40代になってから、
夜の過ごし方が、
翌朝の体調にそのまま表れるようになりました。
寝不足だけではありません。
夜に何を食べたか、
どれくらい胃腸を働かせたか。
朝起きたときの体の軽さは、
もうごまかせなくなってきます。
そんな中で、
私の中に静かに定着してきたのが、
「夜は、補う時間ではなく、整える時間」
という考え方でした。
夜は、体を回復させるための時間
昼間、体はずっと外向きに働いています。
動く。考える。
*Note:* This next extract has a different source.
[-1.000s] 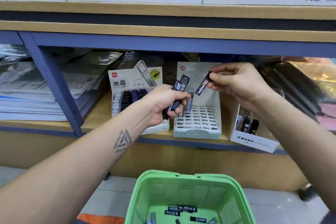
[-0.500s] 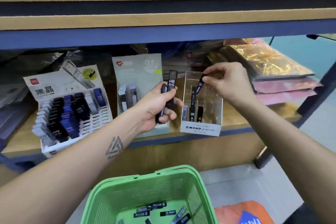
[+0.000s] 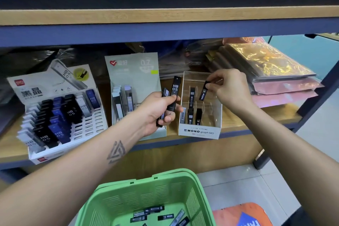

気を使う。
消化し、吸収し、処理する。
40代になると、
それぞれの働きに、
以前より多くのエネルギーが必要になります。
だから夜は、
何かを足すよりも、
内臓を休ませてあげたい時間。
「夜ごはんは、きちんと食べなければ」
そう思っていた頃の私は、
回復する前に、また負荷をかけていたのかもしれません。
スープだけ、という選択
何も食べない、という選択
胃が重い日。
食後に疲れが出やすい夜。
そんなときは、
無理に“ちゃんとした食事”を作らなくなりました。
具だくさんではない、
薄めのスープだけの日。
あるいは、
白湯や温かい飲み物だけで終える夜。
それは、
我慢でも、制限でもなく、
「今日は、ここまででいい」
と体に伝える、やさしい合図のようなものです。
寝る前に感じる、軽さの違い
食べない夜を選んだ日は、
体がいちばん正直です。
布団に入ったときの、
お腹の静けさ。
内側が忙しくない感覚。
呼吸が、
自然と深くなる感じ。
翌朝、
胃の存在をほとんど感じずに起きられたとき、
「ちゃんと休めたんだな」と思います。
40代の体は、
食べたもので整うだけでなく、
食べなかった時間でも、
確かに回復していく。
その実感が、
夜の選択を変えてくれました。
夜の台所は「作らない」を選べる場所
台所は、
何かを生み出す場所。
でも同時に、
立たないことを選べる場所でもあります。
今日は、作らない。
今日は、温めるだけ。
今日は、ここで終わり。
そう決めることも、
立派なセルフケア。
40代からの台所は、
頑張る場所ではなく、
体を休ませる判断ができる場所であっていい。
食べない夜が、整えてくれるもの
夜に胃腸を休ませると、
整うのは、体だけではありません。
判断疲れが減る。
「ちゃんとしなきゃ」という緊張がほどける。
自分の感覚を、信じやすくなる。
何を入れるかより、
今日は入れない、という選択。
それは、
40代の私にとって、
とても静かで、続けやすいセルフケアでした。
40代からのセルフケアは、静かでいい
派手な変化はなくても、
体はちゃんと反応してくれる。
少し軽い。
少し楽。
少し、朝が穏やか。
40代からのセルフケアは、
増やすことではなく、
乱れにくくすること。
夜に、休ませる。
それだけで、
暮らし全体が少し整っていきました。